HOW TO COMPLETE THIS TASK >> In the entries below, find the line with "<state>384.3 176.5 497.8" and the line with "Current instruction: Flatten"; give again those lines and every line between them, exactly.

DATA TO PROCESS >>
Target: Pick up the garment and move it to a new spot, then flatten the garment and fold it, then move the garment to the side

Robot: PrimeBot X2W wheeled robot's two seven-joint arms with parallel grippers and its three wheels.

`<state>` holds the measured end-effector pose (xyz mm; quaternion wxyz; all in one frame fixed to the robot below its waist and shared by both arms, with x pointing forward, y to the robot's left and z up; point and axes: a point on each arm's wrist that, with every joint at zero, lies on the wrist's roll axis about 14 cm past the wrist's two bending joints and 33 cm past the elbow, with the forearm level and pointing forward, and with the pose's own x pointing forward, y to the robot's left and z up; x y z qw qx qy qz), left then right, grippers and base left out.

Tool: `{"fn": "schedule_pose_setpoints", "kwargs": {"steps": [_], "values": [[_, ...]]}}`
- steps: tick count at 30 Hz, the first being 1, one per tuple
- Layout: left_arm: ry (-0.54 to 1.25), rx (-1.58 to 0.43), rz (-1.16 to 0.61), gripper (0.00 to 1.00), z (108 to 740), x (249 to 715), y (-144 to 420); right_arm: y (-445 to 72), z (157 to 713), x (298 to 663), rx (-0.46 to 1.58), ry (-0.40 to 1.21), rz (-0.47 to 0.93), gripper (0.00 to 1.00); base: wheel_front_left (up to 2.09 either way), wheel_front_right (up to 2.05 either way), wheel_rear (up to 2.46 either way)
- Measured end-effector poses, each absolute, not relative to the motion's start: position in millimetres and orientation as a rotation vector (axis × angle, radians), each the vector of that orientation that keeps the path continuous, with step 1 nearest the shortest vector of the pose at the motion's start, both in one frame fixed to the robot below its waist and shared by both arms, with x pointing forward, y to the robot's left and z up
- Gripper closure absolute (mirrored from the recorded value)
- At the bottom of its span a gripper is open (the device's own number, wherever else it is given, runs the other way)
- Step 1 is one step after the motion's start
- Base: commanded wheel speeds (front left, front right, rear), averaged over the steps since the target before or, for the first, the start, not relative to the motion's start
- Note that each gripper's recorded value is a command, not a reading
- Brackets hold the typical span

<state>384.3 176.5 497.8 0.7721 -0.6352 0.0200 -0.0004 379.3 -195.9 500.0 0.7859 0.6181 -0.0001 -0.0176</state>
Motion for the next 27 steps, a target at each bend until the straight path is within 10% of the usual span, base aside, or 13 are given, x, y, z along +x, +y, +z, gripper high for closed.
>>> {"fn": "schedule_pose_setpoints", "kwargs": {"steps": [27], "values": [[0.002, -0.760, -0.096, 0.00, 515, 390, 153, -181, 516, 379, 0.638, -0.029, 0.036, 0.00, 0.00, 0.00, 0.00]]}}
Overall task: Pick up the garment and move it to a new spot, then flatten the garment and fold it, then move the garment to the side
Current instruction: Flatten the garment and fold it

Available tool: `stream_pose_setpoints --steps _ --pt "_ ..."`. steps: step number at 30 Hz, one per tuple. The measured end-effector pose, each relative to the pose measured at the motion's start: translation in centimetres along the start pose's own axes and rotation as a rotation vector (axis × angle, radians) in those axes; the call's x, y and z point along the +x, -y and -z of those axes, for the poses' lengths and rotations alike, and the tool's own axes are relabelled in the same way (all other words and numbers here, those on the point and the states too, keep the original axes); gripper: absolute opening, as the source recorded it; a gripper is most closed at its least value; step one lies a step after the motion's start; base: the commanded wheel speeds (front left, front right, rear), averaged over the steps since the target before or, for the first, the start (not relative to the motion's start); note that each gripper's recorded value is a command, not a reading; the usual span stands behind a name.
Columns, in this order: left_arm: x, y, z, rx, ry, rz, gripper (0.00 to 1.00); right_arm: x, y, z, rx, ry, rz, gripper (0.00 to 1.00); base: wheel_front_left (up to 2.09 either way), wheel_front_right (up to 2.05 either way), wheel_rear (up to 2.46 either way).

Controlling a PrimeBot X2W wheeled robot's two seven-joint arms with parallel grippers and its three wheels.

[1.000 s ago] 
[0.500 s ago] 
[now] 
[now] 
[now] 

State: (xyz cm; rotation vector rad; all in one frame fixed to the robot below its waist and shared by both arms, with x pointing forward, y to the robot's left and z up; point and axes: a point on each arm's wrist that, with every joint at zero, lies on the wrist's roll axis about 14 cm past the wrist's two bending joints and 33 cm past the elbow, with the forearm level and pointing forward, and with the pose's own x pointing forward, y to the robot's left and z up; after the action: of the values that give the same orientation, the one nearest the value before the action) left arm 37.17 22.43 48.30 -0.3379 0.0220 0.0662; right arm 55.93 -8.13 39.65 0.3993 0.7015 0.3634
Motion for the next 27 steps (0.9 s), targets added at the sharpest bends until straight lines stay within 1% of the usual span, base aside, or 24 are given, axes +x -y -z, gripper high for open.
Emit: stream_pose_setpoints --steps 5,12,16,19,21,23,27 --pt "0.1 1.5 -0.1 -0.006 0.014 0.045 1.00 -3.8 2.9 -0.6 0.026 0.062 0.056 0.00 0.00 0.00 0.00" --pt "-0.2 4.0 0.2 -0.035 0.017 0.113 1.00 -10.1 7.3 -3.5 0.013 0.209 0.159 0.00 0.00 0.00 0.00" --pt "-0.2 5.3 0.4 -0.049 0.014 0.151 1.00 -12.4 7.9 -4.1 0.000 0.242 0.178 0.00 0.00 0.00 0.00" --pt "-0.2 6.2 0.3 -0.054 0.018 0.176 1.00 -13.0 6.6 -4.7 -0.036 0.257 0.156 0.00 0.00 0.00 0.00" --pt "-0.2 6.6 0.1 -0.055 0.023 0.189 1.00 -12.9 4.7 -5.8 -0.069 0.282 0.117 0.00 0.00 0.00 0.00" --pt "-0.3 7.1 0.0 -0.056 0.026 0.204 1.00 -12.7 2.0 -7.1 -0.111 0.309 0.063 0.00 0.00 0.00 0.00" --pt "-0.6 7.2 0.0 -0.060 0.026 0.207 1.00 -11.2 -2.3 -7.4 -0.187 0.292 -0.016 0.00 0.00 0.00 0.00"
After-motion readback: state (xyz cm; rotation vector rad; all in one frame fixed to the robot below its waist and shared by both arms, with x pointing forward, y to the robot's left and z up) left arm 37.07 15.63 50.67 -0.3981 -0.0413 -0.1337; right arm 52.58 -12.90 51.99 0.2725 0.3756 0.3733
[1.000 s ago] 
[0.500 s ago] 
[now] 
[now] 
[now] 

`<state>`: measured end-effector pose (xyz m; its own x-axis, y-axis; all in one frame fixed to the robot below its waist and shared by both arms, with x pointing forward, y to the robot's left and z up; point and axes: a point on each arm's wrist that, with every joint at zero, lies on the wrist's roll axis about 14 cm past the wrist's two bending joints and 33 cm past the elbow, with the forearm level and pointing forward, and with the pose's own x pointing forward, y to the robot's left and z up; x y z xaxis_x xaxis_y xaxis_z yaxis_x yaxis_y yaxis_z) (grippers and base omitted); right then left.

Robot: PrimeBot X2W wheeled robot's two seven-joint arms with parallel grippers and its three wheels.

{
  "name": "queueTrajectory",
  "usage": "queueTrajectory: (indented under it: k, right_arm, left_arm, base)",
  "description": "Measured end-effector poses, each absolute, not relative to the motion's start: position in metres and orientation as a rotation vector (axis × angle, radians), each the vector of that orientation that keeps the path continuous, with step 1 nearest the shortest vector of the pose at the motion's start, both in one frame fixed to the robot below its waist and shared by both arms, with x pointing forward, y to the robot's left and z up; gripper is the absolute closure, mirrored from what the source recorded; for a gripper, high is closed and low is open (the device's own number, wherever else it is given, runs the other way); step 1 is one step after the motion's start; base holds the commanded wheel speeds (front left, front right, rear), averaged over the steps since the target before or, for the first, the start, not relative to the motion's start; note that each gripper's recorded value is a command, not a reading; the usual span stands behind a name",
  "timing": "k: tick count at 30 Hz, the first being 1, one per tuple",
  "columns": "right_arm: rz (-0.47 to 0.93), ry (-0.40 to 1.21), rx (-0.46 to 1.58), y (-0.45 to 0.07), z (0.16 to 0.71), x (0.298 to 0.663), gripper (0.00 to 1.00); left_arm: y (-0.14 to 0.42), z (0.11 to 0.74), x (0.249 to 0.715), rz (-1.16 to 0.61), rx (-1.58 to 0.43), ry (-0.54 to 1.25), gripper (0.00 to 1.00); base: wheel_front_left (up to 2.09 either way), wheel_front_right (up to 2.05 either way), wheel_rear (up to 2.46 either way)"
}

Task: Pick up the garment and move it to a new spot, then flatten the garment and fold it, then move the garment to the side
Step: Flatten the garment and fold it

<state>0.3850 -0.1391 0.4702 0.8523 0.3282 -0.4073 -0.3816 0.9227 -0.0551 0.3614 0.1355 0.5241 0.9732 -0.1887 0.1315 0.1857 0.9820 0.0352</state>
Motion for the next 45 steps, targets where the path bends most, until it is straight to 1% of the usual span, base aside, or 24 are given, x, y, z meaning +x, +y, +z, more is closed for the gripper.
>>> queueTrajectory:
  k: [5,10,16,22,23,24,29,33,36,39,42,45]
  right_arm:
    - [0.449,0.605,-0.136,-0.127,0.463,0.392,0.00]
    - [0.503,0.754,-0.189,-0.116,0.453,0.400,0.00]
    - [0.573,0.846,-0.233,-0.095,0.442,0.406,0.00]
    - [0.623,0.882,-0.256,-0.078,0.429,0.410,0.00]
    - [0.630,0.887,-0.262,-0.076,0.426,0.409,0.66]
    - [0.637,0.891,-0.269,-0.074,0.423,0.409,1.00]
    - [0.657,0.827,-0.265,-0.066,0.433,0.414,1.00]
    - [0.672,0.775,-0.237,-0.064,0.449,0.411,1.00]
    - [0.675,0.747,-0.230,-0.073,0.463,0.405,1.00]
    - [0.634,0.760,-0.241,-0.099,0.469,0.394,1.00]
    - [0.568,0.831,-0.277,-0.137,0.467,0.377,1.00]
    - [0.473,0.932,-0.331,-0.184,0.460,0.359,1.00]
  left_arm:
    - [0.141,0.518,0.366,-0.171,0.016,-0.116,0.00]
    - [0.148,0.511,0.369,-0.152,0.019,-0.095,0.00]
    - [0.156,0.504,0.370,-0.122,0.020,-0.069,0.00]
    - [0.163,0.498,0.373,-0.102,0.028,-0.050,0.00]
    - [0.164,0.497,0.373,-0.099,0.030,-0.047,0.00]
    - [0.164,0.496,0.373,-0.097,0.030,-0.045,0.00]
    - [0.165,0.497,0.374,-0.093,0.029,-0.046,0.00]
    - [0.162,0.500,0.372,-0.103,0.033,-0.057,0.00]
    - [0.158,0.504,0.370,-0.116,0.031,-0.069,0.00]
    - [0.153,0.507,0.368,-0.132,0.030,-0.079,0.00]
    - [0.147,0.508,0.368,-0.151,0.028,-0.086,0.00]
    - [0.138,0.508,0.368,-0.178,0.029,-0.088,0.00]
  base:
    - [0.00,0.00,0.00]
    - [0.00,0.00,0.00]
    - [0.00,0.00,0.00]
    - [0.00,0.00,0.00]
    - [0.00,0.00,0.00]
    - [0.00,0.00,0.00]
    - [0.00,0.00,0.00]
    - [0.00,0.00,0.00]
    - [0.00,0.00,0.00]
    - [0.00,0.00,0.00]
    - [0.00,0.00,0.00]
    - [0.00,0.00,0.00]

TASK OUTPUT >>
<state>384.3 176.5 497.8 0.7721 -0.6352 0.0200 -0.0004 379.3 -195.9 500.0 0.7859 0.6181 -0.0001 -0.0176</state>
Motion for the next 27 steps, a target at each bend until the straight path is within 10% of the usual span, base aside, or 13 are given, x, y, z along +x, +y, +z, gripper high for closed.
>>> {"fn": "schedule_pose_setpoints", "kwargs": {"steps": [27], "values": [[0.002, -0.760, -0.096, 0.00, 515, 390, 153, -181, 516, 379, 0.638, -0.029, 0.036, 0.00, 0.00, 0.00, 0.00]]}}
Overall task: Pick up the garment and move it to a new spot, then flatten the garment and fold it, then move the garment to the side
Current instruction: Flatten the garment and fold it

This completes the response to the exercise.